At hospital the doctors thought it was just a bug that had caused a febrile seizure, which can be quite common in babies.
But they warned that if it happened again, we would have to have further tests.
My grandad suffered from epilepsy, as did Holly’s cousins. So when it did happen again two months later, we had a good idea what the doctors were going to say.
When they confirmed that Tom had epilepsy we expected the worse.

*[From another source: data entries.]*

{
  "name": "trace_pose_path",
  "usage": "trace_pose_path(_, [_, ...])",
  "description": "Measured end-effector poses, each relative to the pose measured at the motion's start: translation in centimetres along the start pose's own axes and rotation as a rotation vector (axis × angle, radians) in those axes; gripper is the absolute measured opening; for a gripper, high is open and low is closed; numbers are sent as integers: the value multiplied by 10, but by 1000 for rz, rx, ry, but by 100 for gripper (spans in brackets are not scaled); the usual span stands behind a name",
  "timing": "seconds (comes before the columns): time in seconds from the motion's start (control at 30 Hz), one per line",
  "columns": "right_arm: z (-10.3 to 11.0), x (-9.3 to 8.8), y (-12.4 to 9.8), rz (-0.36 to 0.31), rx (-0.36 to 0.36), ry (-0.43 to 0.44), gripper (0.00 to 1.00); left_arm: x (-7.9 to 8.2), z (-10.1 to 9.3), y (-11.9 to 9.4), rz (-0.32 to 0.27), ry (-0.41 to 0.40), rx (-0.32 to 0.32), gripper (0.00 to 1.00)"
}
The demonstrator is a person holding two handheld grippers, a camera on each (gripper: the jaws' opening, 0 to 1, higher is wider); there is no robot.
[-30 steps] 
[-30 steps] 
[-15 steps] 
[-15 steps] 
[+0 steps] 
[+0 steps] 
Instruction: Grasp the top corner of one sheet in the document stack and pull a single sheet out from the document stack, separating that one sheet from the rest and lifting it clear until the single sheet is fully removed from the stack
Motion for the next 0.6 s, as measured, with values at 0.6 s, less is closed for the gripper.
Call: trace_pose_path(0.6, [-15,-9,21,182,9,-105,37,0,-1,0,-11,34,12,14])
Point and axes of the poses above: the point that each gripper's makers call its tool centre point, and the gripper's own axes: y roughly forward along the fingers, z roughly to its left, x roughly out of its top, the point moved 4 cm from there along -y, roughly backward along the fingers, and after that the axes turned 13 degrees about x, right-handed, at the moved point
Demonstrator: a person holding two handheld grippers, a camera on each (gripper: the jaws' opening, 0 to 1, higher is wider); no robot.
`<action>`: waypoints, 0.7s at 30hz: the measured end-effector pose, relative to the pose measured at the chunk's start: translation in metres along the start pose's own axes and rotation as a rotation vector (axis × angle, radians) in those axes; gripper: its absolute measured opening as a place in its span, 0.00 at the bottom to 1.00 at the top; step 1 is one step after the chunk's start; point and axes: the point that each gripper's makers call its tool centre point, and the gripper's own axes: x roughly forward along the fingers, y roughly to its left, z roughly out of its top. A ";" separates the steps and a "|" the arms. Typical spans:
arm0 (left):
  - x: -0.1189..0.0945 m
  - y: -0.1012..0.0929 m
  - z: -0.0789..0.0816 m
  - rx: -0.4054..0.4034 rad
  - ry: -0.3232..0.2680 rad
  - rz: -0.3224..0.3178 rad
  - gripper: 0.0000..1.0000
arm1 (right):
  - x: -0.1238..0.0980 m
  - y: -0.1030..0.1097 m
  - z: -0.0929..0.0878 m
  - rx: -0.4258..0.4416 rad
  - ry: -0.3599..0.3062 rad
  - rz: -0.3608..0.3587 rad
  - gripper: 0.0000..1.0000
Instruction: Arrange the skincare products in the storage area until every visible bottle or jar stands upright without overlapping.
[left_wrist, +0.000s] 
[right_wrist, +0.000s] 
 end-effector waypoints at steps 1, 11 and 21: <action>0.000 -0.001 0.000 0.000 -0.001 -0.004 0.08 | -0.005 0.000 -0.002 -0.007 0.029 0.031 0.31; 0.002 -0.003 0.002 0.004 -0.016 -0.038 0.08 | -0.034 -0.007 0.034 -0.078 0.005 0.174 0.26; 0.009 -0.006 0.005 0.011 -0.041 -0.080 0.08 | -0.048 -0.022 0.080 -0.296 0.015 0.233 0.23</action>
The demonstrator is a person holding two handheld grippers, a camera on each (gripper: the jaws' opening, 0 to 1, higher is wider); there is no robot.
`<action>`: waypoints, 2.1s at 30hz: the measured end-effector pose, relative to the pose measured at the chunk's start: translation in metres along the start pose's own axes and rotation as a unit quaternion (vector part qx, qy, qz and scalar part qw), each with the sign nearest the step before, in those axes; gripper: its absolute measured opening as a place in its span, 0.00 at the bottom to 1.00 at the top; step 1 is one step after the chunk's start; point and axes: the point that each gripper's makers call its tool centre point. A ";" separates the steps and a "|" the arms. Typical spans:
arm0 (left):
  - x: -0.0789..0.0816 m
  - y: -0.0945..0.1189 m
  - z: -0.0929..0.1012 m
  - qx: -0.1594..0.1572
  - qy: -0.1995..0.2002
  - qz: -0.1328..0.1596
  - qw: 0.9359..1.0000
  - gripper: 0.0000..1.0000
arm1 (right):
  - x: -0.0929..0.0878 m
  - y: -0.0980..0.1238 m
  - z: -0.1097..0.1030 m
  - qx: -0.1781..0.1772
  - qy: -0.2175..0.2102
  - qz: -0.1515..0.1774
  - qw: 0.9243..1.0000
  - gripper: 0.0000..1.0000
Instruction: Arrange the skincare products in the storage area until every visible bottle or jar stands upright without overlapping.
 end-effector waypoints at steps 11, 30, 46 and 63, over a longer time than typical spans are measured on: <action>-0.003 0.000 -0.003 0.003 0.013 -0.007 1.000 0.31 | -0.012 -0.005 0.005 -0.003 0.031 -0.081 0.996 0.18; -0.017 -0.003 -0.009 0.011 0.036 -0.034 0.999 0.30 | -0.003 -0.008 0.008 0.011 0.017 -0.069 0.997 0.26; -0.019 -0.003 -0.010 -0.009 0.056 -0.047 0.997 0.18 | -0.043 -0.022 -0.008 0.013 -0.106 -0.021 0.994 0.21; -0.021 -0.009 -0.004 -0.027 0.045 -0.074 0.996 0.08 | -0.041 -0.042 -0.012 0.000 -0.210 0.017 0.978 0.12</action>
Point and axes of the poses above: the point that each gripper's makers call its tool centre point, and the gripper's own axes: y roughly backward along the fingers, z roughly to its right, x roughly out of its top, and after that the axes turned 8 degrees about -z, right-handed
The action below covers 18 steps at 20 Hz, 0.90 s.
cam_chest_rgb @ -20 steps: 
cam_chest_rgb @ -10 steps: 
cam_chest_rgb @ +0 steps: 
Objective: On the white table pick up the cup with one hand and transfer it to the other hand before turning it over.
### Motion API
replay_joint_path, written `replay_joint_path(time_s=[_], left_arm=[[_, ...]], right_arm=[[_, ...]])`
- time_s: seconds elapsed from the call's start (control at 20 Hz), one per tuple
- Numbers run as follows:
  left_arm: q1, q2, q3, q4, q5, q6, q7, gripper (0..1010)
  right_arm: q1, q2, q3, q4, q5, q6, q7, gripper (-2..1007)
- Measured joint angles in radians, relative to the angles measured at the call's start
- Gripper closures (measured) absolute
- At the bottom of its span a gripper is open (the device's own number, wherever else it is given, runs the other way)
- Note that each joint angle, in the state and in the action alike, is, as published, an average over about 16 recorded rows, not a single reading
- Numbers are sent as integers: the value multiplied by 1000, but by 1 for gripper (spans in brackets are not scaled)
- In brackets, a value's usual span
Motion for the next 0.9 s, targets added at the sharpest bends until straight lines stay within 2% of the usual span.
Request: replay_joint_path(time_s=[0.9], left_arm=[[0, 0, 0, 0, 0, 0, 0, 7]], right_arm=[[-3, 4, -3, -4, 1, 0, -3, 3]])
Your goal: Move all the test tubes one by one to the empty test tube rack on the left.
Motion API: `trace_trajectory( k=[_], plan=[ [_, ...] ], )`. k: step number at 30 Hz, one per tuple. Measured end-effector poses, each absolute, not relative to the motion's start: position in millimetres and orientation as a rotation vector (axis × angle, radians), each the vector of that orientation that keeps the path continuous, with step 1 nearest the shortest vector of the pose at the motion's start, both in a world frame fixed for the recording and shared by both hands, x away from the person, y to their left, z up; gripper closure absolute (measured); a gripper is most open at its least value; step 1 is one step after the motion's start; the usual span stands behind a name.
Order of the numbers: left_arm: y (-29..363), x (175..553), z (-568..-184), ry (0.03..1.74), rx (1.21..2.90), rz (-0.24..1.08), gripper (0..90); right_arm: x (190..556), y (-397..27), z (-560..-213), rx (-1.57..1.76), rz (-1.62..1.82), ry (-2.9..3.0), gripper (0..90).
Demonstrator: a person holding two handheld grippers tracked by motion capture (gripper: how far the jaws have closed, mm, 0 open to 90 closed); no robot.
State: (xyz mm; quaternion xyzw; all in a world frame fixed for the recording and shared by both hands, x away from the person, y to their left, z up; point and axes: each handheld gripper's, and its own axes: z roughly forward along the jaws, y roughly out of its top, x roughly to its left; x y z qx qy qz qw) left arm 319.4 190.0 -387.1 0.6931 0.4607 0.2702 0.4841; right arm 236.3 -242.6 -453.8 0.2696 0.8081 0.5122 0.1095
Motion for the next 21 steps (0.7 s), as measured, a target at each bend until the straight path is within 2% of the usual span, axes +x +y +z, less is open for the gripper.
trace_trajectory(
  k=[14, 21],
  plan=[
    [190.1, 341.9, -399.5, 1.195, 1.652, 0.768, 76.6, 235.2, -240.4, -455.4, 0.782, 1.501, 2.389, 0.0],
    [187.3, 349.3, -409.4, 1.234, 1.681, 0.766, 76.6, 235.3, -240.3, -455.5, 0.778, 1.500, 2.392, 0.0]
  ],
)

Yet we weren’t given much information so we Googled ‘epilepsy’ and found good advice from the Epilepsy Action and Young Epilepsy groups.
But Tom’s seizures continued and began increasing. They started coming every three to four months, each one the same as the first. Then as soon as he started nursery and his brain became more active, he began to have five or six a week.
By the time he was two-and-a-half, he was having up to 45 seizures a day.
The type of seizure he had often changed too.
He has had myoclonic seizures, where part of his body jerks; absence seizures, where he stares into space; and tonic-clonic seizures, which is what we describe as the ‘big shaky’ ones.
But, most commonly, Tom suffers atonic seizures, where he just falls to the ground because every muscle in his body relaxes.
This can cause nasty injuries which are heartbreaking to deal with.
The worst was when Tom split his chin on stone steps when he was four. He had to go to hospital to have it put together again. He has a massive scar there now.
Tom has also suffered other injuries, including countless bruises and black eyes.
When he comes out of the fits, Tom starts crying and we just have to pick him up, give him a cuddle and treat any wounds.
It was so difficult to deal with because we couldn’t leave him on his own at all.